Recently seen on the fashion runways, the texture of velvets and corduroys are making their way back into our homes. The secret way to making them feel fresh is to choose less obvious colour. Some examples are solid lighter, brighter colour like pale yellow, celery green, or robin’s egg blue. In the past velvet and corduroy was associated with only dark colours like navy, and burgundy. This is changing. If you’re nervous about your kids (and/or pets) playing nicely together, consider getting furniture protection. It’s like a condom for your couch. Either in-factory or in your home you can have eco-friendly, non-toxic barrier applied to prevent mishaps from becoming big issues.
And how do you decide between corduroy and velvet? Think of the space you’re creating. If either your style or the function of the space is laid-back, choose corduroy. Like the bear with the missing button, it feels wholesome and casual.
Conversely, if you want a more refined, elegant feeling for entertaining, nothing beats the appeal of luxurious velvet.
Commitment phobic? Try test-driving these fabrics by picking up decorative cushion or two from here, here or here.
2) Do Dark Walls
Dark walls can be great choice for many rooms. And it’s a myth that dark walls are best is a bright room or a dark room. It really doesn’t matter how much light you get or the size of your room. Whether you’re throwing an intimate dinner party creating a cozy spot place to sleep, dark walls might be just the ticket. I also think they can work in offices, bathrooms, family rooms, hallways and kitchens.
They work because they are a great foil for metallic accessories and fixtures. Framed and matted art begs to take centre stage, as the dark background colour forces that art into the spotlight.

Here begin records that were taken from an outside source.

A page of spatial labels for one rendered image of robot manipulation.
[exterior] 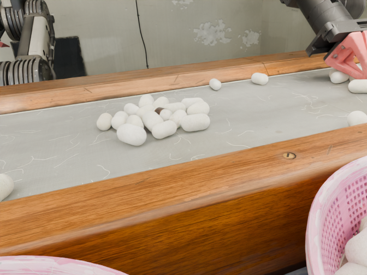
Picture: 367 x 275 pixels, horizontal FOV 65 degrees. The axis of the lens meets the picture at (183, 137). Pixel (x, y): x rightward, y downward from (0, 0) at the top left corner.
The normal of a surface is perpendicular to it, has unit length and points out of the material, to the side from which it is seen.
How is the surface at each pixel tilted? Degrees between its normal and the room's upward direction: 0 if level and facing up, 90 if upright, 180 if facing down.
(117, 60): 89
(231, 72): 45
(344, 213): 72
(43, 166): 0
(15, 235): 0
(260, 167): 0
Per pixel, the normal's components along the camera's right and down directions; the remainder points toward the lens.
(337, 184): 0.63, 0.01
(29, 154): -0.06, -0.91
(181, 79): 0.18, -0.39
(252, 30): 0.39, 0.35
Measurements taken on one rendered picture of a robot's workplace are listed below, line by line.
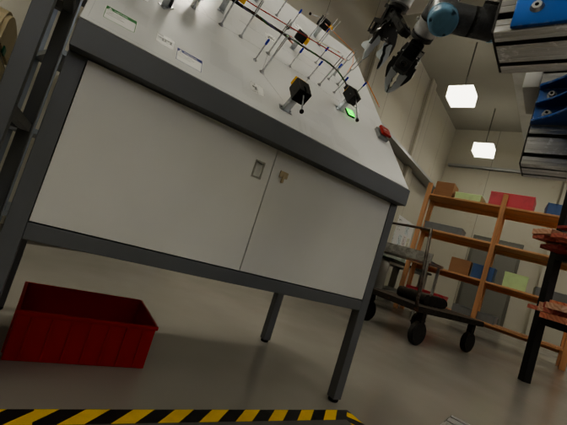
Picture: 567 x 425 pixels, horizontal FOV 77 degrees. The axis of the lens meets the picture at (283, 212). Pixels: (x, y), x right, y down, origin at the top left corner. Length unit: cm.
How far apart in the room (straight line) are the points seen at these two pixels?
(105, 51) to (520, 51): 81
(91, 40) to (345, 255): 99
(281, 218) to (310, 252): 17
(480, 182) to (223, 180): 1042
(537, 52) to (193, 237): 84
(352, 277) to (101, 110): 98
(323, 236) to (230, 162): 43
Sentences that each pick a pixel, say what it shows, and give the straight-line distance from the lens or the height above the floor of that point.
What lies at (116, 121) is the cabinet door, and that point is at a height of 69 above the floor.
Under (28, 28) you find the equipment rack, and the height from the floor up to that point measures 79.
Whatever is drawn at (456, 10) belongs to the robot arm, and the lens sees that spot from 114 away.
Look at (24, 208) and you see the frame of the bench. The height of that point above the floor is 43.
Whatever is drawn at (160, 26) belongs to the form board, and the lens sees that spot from 114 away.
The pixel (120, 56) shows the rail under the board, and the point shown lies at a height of 82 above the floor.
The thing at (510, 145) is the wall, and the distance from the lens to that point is 1151.
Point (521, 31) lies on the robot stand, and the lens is 54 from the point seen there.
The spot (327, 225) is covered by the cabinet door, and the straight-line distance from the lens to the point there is 126.
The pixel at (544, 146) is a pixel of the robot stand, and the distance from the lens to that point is 95.
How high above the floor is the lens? 54
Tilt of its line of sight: 4 degrees up
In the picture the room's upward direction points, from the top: 18 degrees clockwise
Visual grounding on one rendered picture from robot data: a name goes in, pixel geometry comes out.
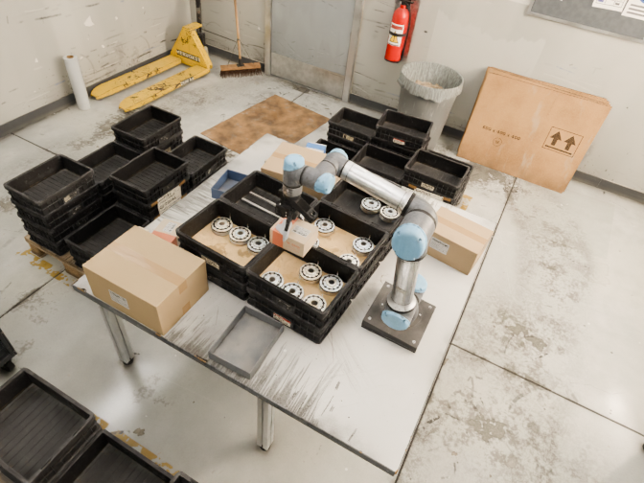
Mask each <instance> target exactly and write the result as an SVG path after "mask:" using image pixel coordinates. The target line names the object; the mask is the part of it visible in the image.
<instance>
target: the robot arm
mask: <svg viewBox="0 0 644 483"><path fill-rule="evenodd" d="M335 176H337V177H339V178H341V179H343V180H345V181H346V182H348V183H350V184H352V185H354V186H355V187H357V188H359V189H360V190H361V191H363V192H365V193H367V194H369V195H370V196H373V197H375V198H377V199H378V200H380V201H382V202H384V203H385V204H387V205H389V206H391V207H393V208H394V209H396V210H398V211H399V214H400V215H401V216H403V220H402V222H401V224H400V226H399V227H398V228H397V230H396V231H395V233H394V235H393V238H392V241H391V244H392V248H393V250H394V252H395V254H396V256H397V262H396V268H395V275H394V281H393V287H392V291H390V292H389V293H388V295H387V300H386V303H385V309H384V311H383V312H382V315H381V319H382V321H383V322H384V323H385V324H386V325H387V326H389V327H390V328H392V329H395V330H399V331H401V330H405V329H407V328H408V326H409V325H410V323H411V322H413V321H414V320H415V319H416V317H417V315H418V312H419V304H420V302H421V300H422V297H423V295H424V293H425V291H426V288H427V281H426V279H425V278H424V277H423V276H422V275H421V274H419V273H418V272H419V267H420V262H421V260H423V259H424V258H425V257H426V252H427V248H428V244H429V241H430V239H431V237H432V235H433V233H434V231H435V229H436V227H437V223H438V218H437V214H436V212H435V210H434V209H433V207H432V206H431V205H430V204H429V203H428V202H427V201H426V200H425V199H424V198H422V197H421V196H419V195H417V194H415V193H413V192H411V193H408V192H407V191H405V190H403V189H401V188H399V187H397V186H396V185H394V184H392V183H390V182H388V181H386V180H385V179H383V178H381V177H379V176H377V175H375V174H374V173H372V172H369V171H367V170H365V169H364V168H362V167H361V166H359V165H357V164H356V163H354V162H352V161H350V160H348V156H347V154H346V153H345V152H344V150H343V149H333V150H332V151H331V152H329V153H328V154H327V155H326V157H325V158H324V159H323V160H322V161H321V162H320V163H319V164H318V165H317V166H316V167H315V168H313V167H311V166H308V165H305V159H304V157H302V156H301V155H300V154H296V153H293V154H289V155H287V156H286V157H285V159H284V166H283V187H282V188H281V189H279V190H278V193H279V194H281V198H280V200H279V201H278V202H277V203H276V209H275V215H277V216H279V217H281V218H283V219H284V218H286V219H284V220H283V222H282V224H277V225H276V229H277V230H278V231H279V232H280V233H281V234H283V242H284V241H285V240H287V239H288V234H289V231H290V228H291V226H292V220H296V218H297V217H299V219H300V220H304V218H305V219H306V220H307V221H308V222H313V221H314V220H315V219H316V218H317V217H318V214H317V213H316V212H315V211H314V210H313V209H312V208H311V207H310V206H309V204H308V203H307V202H306V201H305V200H304V199H303V198H302V197H301V194H302V189H303V186H305V187H307V188H310V189H312V190H315V191H316V192H318V193H322V194H325V195H327V194H329V193H330V192H331V190H332V188H333V187H334V183H335ZM277 208H278V209H277Z"/></svg>
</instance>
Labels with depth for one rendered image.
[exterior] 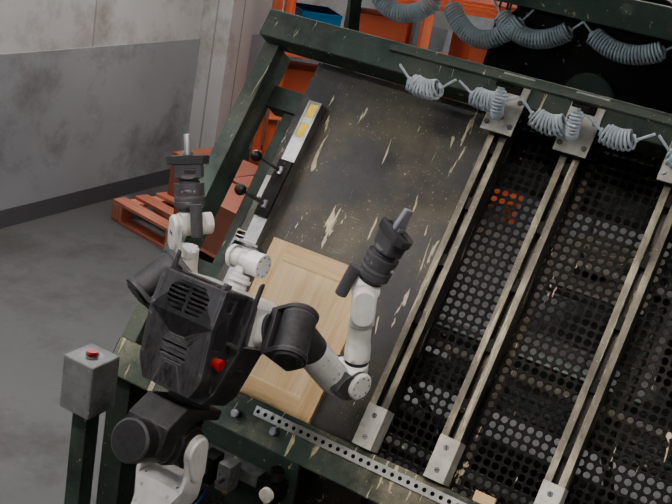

Do map out a great layered lighting plan and consider the wall colour of your adjoining spaces. If you add dark walls to your bathroom keep your hallway and bedroom a pale colour. This way the drama you crave is satiated by the unexpected change. Also, to amp up the WOW factor further, consider wallpaper in a dark colour. With added texture or shine you can make an even stronger statement. To see paint colour I think work best go here:
Three unusual ways to use dark paint:
Paint the upper third of a high room a dark colour. This is a great way to break up the expansive height and provide visual balance with the top and bottom of a room
Paint a feature wall behind a fireplace dark and leave the bookcases or wall on either side light-coloured
Paint the ceiling in your powder room dark and keep the walls light
Will you try velvet, corduroy or dark walls this year? On what?